The Piano Tuner Of Earthquakes Review

Piano Tuner Of Earthquakes, The
A failed composer (John) abducts an opera singer (Casar) and, having hidden her in his mountain retreat, hires a piano tuner (Saracho) to prepare the automata in his grounds for a grand performance, whose purpose the stranger soon realises bodes ill.

by Patrick Peters |
Published on
Release Date:

17 Feb 2006

Running Time:

99 minutes

Certificate:

12A

Original Title:

Piano Tuner Of Earthquakes, The

A decade after their acclaimed Institute Benjamenta, identical twins Stephen and Timothy Quay return with this self-conscious fantasy that boasts Terry Gilliam as its executive producer. Rarely has a film looked so striking, with shards of colour and bright white light piercing a gloom of visuals that owe debts to German Expressionism and such distinctive surrealists as Czech animator Jan Svankmajer and René Magritte.

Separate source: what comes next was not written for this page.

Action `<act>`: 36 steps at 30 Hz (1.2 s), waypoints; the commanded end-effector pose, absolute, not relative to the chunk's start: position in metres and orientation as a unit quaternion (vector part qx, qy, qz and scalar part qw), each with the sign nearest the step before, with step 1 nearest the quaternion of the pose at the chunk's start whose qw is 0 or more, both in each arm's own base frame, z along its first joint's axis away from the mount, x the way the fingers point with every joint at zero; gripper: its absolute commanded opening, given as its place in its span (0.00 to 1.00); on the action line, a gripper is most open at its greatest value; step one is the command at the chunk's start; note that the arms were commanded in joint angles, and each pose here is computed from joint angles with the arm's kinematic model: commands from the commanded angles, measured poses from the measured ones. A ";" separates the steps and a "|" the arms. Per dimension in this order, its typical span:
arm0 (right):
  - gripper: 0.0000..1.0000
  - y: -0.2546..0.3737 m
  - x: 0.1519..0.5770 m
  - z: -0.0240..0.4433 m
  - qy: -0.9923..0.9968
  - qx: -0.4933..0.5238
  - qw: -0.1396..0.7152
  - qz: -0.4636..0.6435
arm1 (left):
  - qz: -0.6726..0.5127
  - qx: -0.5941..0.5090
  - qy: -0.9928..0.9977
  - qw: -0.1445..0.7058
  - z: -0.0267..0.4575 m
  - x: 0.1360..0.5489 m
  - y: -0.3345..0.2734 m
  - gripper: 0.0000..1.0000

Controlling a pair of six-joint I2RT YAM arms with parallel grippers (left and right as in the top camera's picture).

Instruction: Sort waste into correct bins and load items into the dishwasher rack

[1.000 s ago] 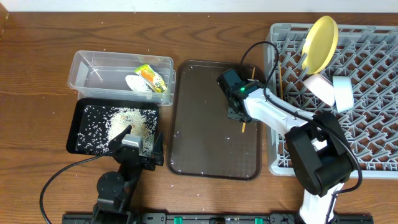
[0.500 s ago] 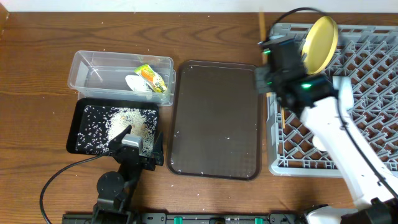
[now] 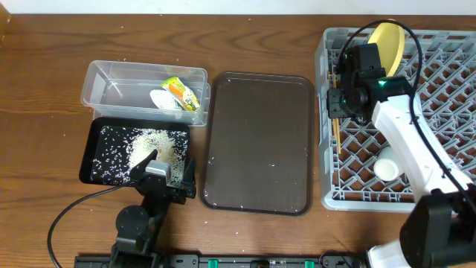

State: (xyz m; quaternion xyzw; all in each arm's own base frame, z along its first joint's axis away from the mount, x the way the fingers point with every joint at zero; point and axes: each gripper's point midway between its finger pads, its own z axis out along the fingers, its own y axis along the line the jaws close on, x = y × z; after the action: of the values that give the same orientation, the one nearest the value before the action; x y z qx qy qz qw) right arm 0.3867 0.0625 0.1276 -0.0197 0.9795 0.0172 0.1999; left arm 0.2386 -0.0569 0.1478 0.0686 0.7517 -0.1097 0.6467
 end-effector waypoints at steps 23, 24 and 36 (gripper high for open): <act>0.99 0.098 0.173 0.341 0.868 -0.171 0.433 0.172 | -0.106 0.075 0.765 0.631 0.131 0.238 -0.057 0.94; 0.99 0.095 0.167 0.340 0.869 -0.170 0.433 0.170 | -0.106 0.075 0.765 0.631 0.131 0.238 -0.057 0.94; 0.99 0.043 0.143 0.332 0.861 -0.108 0.491 0.083 | -0.106 0.075 0.765 0.631 0.131 0.238 -0.057 0.94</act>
State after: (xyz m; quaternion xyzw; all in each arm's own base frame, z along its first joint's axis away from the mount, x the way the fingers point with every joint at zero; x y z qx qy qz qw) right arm 0.1377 0.0579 0.3419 -0.1283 0.8564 0.1235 0.4847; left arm 0.2387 -0.0569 0.1477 0.0686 0.7519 -0.1097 0.6465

There are literary allusions, too, with Argentinian writer Adolfo Bioy Casares’ novella The Invention Of Morel being tempered with dashes of Shakespeare, H.G. Wells and Gaston Leroux’s The Phantom Of The Opera. Even the soundtrack mixes Vivaldi with excerpts from Trevor Duncan’s music for Chris Marker’s sci-fi curio La Jetée (itself an influence on Gilliam’s Twelve Monkeys).

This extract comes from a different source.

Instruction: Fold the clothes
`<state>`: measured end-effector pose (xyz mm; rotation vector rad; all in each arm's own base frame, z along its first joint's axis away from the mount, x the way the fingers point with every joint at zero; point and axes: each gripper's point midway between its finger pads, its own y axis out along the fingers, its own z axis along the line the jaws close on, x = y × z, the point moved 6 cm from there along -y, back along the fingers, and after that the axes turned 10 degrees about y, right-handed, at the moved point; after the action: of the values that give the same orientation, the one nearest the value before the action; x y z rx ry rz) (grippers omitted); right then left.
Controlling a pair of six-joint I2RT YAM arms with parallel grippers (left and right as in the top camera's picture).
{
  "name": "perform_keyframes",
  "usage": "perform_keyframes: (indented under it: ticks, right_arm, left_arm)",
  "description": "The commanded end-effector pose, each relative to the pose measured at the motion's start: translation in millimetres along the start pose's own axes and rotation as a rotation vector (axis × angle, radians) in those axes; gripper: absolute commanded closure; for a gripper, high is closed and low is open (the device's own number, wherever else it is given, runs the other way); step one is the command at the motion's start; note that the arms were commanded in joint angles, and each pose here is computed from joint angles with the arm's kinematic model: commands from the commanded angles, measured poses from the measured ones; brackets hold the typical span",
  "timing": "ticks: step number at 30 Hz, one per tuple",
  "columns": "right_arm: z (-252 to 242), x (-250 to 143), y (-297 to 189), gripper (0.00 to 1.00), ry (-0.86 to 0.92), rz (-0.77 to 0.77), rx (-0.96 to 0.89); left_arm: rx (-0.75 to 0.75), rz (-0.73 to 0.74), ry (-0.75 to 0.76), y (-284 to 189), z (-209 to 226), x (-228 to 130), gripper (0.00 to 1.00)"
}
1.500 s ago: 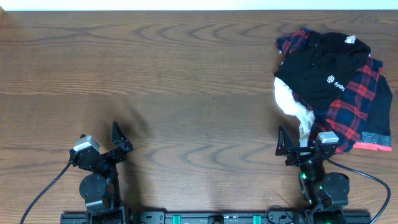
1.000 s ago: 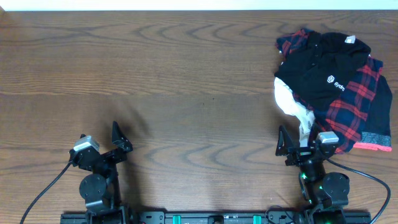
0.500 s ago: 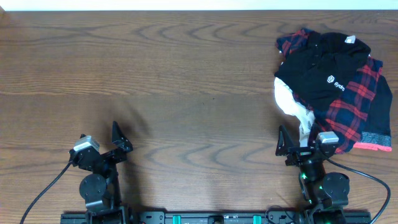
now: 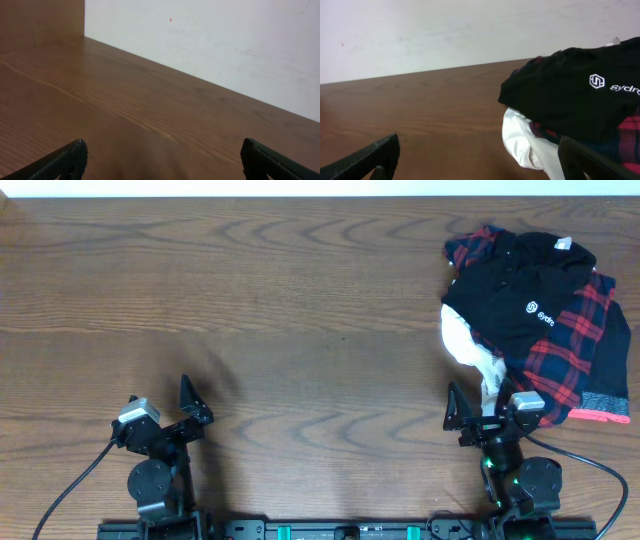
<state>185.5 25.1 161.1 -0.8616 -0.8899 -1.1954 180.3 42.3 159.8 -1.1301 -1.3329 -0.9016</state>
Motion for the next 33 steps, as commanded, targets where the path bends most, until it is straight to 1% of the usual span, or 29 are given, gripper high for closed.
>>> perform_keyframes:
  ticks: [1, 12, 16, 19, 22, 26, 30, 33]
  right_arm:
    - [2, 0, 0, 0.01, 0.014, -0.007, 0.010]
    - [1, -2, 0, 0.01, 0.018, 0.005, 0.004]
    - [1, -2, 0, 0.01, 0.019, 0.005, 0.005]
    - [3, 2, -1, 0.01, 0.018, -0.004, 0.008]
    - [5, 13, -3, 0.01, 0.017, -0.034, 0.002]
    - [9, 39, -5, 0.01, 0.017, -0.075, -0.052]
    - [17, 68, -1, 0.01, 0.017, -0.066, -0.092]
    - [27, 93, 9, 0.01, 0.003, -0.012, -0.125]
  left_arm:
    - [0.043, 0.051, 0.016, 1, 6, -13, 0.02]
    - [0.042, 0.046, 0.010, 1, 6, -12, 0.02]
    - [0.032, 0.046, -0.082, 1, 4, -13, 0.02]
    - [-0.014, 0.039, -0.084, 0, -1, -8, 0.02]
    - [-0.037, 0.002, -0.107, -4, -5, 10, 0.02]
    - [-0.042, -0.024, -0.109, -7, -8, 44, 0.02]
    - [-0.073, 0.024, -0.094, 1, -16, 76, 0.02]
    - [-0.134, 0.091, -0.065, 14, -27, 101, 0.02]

But none of this self-regarding artfulness can disguise the pretentiousness of the approach, the pomposity of the dialogue and the rigidity of Gottfried John and César Saracho as the madman and hopeless hero. The occasional impenetrability of the imagery corresponds to the wilful intellectual obliqueness that reduces this to a preening game for highbrow poseurs.

Ingenious use of colour and light, but dramatic inertia makes this an infuriating experience.